Zero-downtime Postgres migrations - the hard parts

“We deployed the changes, and all of our assumptions got blown out of the water. Just after the schema migration started, we started getting alerts about API requests timing out.”
Incident #26 at GoCardless on 2015 by Chris Sinjakli (Senior Site Reliability Engineer)
Full report https://gocardless.com/blog/zero-downtime-postgres-migrations-the-hard-parts/
How it happened Schema changes to a database were deployed, modifying tables that were empty and unused. The change added a foreign key constraint and attempted to take an exclusive lock on both the empty table and an in use table and ended up being queued until that lock could be granted. All other operations (that would want a conflicting lock on the table) were blocked until the exclusive lock was granted and the migration completed.
Architecture Web API backed by a PostgreSQL database
Technologies PostgreSQL
Root cause While adding a foreign key constraint (and the associated enforcing trigger) to a table, PostgreSQL attempts to take an exclusive lock on both tables invovled in the constraint, and if it is unable to get that lock it is queued.
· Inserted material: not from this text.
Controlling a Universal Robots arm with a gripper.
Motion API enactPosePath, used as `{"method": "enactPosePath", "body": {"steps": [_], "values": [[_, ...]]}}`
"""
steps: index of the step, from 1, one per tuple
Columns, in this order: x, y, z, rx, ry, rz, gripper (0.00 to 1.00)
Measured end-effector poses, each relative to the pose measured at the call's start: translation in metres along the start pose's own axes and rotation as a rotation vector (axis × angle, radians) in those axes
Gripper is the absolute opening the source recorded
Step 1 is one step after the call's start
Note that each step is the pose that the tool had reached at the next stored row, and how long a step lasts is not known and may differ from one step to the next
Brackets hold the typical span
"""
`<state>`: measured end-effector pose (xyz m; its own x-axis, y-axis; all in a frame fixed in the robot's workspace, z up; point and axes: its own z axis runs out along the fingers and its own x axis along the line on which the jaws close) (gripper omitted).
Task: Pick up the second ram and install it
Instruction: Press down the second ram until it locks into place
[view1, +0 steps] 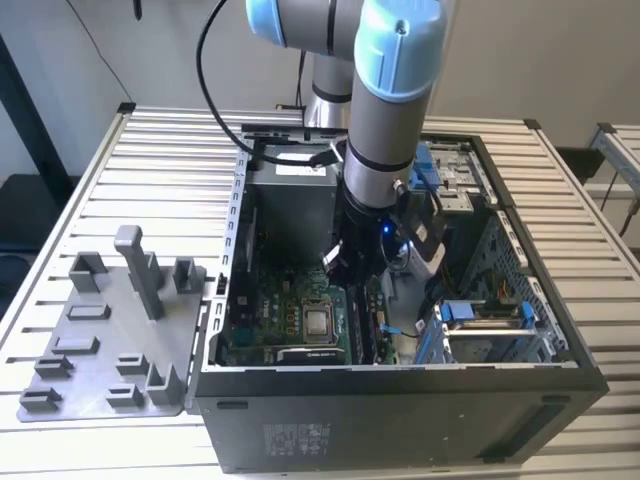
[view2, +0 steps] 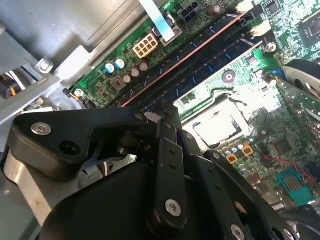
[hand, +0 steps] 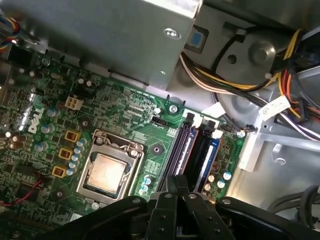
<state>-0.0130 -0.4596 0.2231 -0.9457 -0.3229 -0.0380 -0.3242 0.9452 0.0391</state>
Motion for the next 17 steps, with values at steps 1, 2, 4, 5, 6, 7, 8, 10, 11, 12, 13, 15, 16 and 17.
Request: {"method": "enactPosePath", "body": {"steps": [1, 2, 4, 5, 6, 7, 8, 10, 11, 12, 13, 15, 16, 17], "values": [[0.0001, -0.0001, 0.0015, 0.0002, 0.0004, -0.003, 0.11], [0.0002, -0.0002, 0.0034, 0.0004, 0.0004, -0.007, 0.11], [0.0002, -0.0003, 0.0059, 0.0003, 0.0011, -0.014, 0.11], [-0.0002, 0.0002, 0.0034, 0.0005, 0.0012, -0.016, 0.11], [-0.0004, 0.0006, 0.0005, -0.0040, -0.0018, -0.016, 0.11], [-0.0005, 0.0007, -0.0038, -0.0030, -0.0010, -0.016, 0.11], [-0.0005, 0.0006, -0.0092, -0.0018, -0.0003, -0.016, 0.11], [-0.0008, 0.0009, -0.0183, -0.0019, -0.0004, -0.016, 0.11], [-0.0010, 0.0010, -0.0229, -0.0016, -0.0001, -0.016, 0.11], [-0.0011, 0.0012, -0.0273, -0.0017, -0.0002, -0.016, 0.11], [-0.0013, 0.0013, -0.0307, -0.0016, -0.0003, -0.016, 0.11], [-0.0013, 0.0012, -0.0309, -0.0015, -0.0002, -0.016, 0.11], [-0.0013, 0.0012, -0.0309, -0.0016, -0.0003, -0.016, 0.11], [-0.0013, 0.0012, -0.0309, -0.0016, -0.0002, -0.016, 0.11]]}}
Other conflicting locks then queue up behind blocking other operations on the table.
Failure Database transactions were blocked until the schema migration completed (specifically, the part of the migration that required adding a foreign key constraint).
Impact Client API requests to (payments) API timed out and failed for around 15 seconds.
Mitigation Incident was resolved naturally as the database change completed.